Work request →
Please return exactly the lines from the top of the data through the line that contains "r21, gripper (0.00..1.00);", and skip all pictures.

Data →
------------------------------------------------------------------------

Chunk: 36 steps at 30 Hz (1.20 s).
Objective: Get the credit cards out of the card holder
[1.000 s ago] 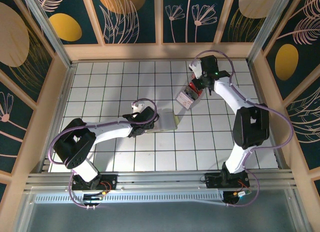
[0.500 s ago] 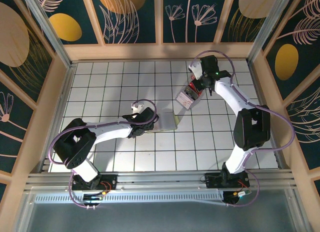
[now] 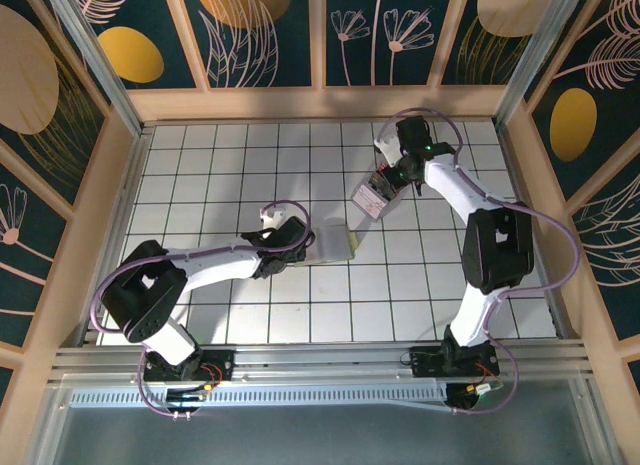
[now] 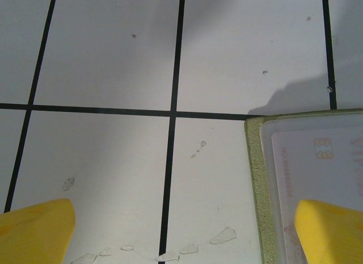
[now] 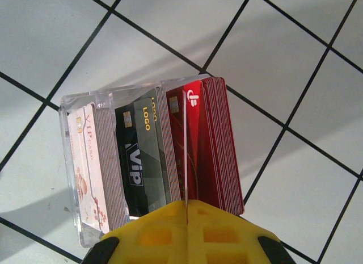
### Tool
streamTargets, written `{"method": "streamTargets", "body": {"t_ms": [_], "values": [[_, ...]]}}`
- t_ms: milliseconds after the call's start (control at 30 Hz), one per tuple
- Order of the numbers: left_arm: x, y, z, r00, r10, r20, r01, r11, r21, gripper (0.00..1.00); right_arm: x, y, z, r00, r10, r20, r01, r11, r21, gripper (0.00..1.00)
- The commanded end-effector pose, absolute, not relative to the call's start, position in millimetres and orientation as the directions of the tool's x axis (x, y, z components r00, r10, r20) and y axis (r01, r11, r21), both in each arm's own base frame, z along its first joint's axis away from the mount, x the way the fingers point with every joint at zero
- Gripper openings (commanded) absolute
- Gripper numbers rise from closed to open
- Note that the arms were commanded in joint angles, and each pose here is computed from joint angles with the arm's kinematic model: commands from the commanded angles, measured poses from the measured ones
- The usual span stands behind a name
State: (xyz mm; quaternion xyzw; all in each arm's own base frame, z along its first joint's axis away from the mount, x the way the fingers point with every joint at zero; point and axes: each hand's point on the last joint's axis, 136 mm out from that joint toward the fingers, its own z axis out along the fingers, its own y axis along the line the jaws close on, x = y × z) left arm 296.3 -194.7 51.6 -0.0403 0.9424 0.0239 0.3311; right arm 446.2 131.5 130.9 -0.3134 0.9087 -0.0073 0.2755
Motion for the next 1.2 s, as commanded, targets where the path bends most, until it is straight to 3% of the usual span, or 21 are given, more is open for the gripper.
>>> {"method": "streamTargets", "body": {"t_ms": [0, 1033, 1167], "values": [[296, -188, 55, -0.77, -0.077, -0.633, -0.113, 0.994, 0.016, 0.99, 449, 128, 131, -0.653, -0.586, -0.48, -0.575, 0.796, -0.19, 0.0], [299, -190, 53, -0.774, -0.062, -0.63, -0.109, 0.993, 0.036, 0.99, 452, 128, 105, -0.684, -0.584, -0.437, -0.598, 0.792, -0.124, 0.0], [299, -190, 54, -0.773, -0.062, -0.631, -0.108, 0.994, 0.034, 0.99, 454, 125, 110, -0.691, -0.572, -0.442, -0.577, 0.805, -0.14, 0.22]]}}
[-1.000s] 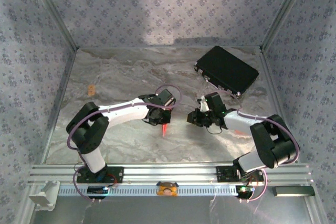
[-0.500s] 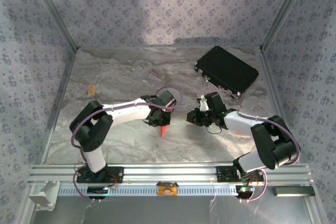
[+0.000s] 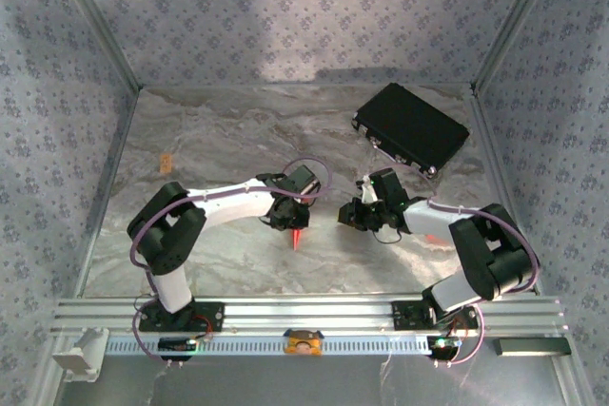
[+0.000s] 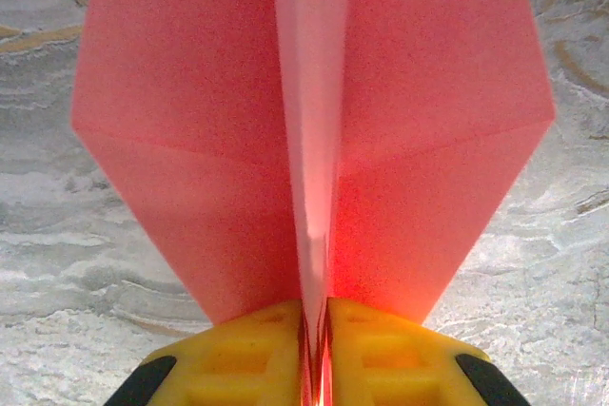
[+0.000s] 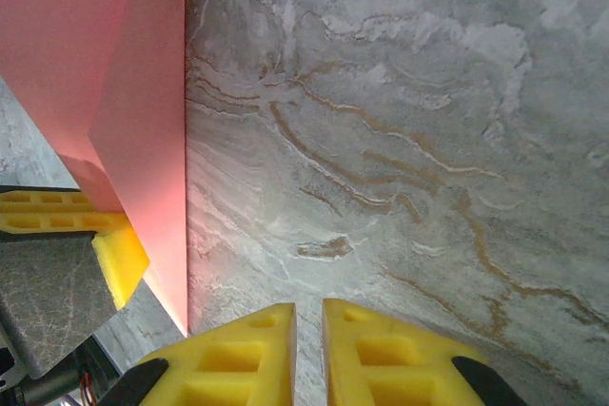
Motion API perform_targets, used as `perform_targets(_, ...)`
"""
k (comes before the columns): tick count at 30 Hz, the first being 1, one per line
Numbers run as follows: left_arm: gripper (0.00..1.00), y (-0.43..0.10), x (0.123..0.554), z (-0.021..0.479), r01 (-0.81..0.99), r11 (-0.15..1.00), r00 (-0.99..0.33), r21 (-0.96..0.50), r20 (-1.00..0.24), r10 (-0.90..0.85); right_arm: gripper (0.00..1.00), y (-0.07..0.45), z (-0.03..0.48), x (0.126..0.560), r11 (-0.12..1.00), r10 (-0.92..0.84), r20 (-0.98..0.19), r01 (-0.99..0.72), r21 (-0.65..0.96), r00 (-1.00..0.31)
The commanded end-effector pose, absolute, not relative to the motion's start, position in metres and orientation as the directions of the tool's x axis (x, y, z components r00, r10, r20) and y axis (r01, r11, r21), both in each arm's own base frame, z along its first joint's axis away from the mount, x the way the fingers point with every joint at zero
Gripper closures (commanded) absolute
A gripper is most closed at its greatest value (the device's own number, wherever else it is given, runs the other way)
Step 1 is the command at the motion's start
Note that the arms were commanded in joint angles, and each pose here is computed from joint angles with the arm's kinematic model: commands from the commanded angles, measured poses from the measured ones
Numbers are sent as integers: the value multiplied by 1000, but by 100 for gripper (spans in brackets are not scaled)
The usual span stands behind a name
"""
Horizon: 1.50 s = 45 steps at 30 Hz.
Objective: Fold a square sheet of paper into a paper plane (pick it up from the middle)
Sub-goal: Move the paper plane to the center of the table.
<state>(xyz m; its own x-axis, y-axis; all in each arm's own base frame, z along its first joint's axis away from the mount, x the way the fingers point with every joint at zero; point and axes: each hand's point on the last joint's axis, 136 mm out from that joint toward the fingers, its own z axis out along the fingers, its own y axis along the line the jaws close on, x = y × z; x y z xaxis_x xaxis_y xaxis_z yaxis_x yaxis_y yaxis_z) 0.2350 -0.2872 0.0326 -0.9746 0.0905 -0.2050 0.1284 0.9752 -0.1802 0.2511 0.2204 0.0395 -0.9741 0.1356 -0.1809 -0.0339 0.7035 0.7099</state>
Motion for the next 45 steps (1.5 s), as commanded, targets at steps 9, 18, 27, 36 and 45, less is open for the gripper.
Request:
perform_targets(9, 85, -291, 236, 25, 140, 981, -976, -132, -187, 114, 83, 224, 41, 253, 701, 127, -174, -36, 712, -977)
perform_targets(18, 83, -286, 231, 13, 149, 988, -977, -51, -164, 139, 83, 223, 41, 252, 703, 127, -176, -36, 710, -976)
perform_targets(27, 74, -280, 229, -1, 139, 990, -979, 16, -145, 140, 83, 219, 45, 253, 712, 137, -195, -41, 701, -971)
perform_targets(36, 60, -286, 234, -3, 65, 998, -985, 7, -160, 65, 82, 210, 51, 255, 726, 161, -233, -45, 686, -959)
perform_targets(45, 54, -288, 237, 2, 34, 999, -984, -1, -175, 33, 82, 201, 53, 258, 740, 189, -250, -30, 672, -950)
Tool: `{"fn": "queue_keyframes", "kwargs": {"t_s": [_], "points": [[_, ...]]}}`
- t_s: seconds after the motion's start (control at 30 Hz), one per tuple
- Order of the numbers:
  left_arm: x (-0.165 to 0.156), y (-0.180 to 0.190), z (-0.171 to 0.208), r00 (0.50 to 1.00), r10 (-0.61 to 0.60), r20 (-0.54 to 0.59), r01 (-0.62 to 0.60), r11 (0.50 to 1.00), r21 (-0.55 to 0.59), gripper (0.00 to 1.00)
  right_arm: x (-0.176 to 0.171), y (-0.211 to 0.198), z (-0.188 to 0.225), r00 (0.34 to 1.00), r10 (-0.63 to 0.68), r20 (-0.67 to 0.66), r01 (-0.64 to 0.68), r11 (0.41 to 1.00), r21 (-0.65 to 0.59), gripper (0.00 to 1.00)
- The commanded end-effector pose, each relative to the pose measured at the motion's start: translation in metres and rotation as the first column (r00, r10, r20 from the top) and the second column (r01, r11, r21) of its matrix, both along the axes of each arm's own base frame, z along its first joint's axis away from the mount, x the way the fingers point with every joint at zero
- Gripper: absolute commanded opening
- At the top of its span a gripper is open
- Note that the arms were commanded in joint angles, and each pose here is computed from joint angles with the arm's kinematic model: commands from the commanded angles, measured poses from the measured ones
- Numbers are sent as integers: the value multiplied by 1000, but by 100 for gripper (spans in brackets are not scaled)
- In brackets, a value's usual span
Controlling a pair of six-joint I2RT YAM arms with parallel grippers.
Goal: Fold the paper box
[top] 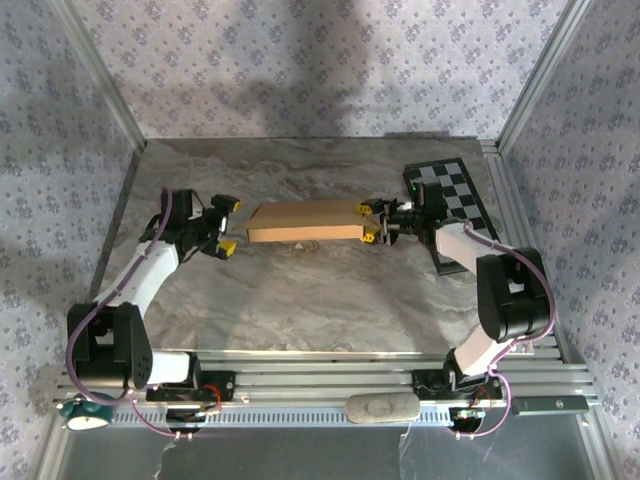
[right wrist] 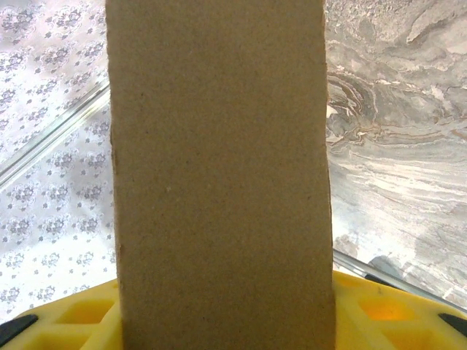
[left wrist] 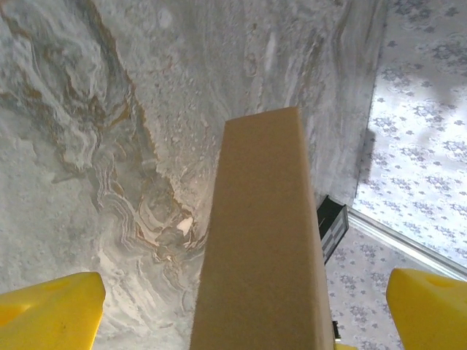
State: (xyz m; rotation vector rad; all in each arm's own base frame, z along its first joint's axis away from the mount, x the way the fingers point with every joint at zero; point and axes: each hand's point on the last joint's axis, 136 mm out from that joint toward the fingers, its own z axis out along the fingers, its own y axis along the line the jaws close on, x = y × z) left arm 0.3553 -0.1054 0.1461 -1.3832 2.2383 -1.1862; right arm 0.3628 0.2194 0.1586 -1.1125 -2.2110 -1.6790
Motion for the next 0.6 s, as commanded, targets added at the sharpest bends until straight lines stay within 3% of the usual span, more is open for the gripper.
{"fn": "queue_keyframes", "kwargs": {"t_s": [0.0, 0.17, 0.47, 0.57], "points": [[-3, -16, -3, 993, 29, -115, -43, 992, -119, 99, 0, 1, 13, 1000, 15, -3, -15, 999, 33, 53], [-2, -32, -19, 975, 10, -223, -59, 975, -212, 99, -2, 1, 10, 1000, 17, -13, -17, 999, 30, 52], [9, -43, -17, 970, 42, -241, -111, 954, -279, 99, -8, 1, 1, 1000, 18, -26, -17, 1000, 21, 52], [10, -46, -18, 969, 52, -240, -124, 947, -297, 94, -8, 1, -2, 999, 17, -30, -16, 1000, 18, 52]]}}
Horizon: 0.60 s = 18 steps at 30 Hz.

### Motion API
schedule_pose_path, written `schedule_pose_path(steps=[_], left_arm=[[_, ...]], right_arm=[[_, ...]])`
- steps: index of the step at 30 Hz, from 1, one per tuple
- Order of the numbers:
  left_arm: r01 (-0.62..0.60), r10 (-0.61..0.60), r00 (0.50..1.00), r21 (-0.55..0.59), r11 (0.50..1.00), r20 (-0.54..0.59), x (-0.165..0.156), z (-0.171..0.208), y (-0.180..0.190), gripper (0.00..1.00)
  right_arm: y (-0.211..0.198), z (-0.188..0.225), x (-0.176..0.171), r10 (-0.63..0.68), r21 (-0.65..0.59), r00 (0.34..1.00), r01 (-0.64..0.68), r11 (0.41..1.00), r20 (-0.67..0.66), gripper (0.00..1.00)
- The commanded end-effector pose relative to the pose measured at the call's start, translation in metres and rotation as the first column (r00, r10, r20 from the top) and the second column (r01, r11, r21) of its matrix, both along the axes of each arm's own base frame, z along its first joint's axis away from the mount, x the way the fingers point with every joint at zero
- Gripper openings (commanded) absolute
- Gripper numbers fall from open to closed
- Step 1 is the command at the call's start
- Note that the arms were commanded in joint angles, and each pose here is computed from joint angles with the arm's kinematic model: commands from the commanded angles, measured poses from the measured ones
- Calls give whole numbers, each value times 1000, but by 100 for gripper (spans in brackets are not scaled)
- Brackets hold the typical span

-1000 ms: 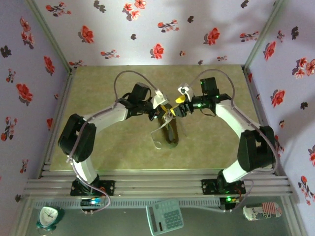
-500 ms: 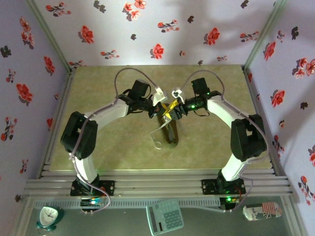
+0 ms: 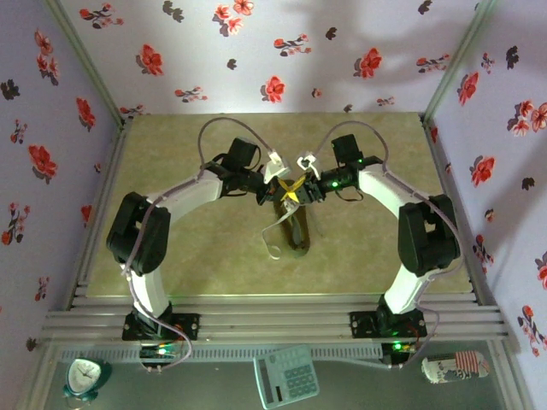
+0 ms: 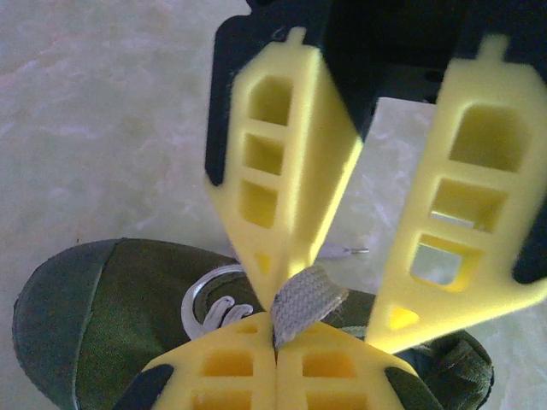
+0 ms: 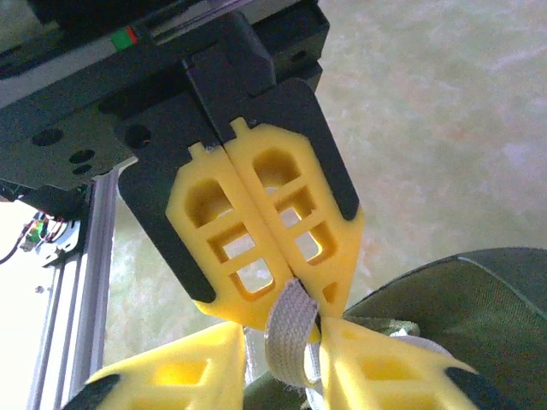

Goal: Tie the shoes

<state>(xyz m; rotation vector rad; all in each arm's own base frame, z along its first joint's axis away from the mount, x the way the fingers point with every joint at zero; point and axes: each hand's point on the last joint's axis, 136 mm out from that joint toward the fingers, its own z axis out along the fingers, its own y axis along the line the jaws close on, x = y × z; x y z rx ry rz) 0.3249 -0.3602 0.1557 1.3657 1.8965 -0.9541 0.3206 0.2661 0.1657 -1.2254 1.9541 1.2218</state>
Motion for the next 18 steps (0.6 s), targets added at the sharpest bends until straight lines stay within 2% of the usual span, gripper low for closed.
schedule_pose_path(steps=[1,4,7,11,13,15,18], left_arm=[[52,-52,999,-28,998,4,-4,8,-6,0],[53,-53,999,-27,998,2,-4,8,-6,0],[54,-54,999,-27,998,-3,-5,8,-6,0],[36,-37,999,-33,999,-6,-3,11,-5,3],[4,-4,1000,-30,1000,-11,1,14,-5,28],[-39,39,999,-21,999,0,6,17,-2,44],[-141,141,990,-9,990,19,14,21,9,57]], right_arm=[[6,5,3,16,17,1000,-16,1000,8,21],[6,7,4,11,18,1000,-11,1000,14,14],[6,7,6,-3,15,1000,3,1000,22,0],[5,8,10,-47,5,998,47,999,52,0],[3,13,14,-88,14,992,88,996,86,0],[1,16,15,-119,17,987,118,993,112,0],[-4,18,15,-167,14,977,167,986,135,0]])
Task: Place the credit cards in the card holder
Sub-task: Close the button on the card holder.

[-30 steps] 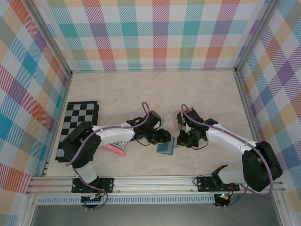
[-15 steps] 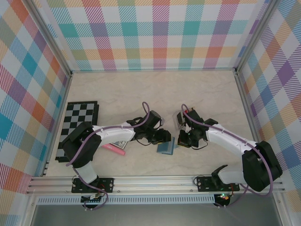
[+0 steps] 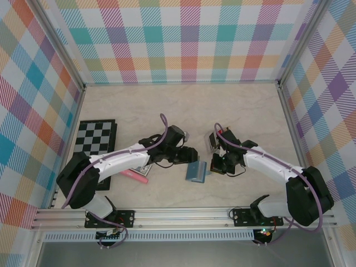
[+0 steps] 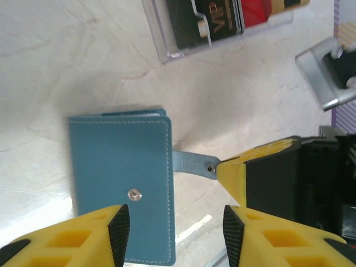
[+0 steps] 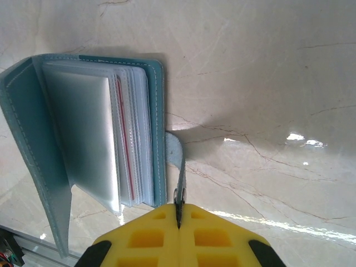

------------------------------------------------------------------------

Reply to the task →
Chunk: 36 steps at 30 Hz (1.20 s).
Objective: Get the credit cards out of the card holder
[1.000 s ago] 
[0.500 s ago] 
[now] 
[now] 
[now] 
### Tool
streamTargets, written `{"method": "streamTargets", "body": {"t_ms": [_], "values": [[_, ...]]}}`
- t_ms: milliseconds after the call's start (control at 30 Hz), one per tuple
- Order of the numbers: left_arm: x, y, z, r00, r10, r20, r01, r11, r21, gripper (0.00..1.00); right_arm: x, y, z, r00, r10, r20, r01, r11, r21, gripper (0.00..1.00)

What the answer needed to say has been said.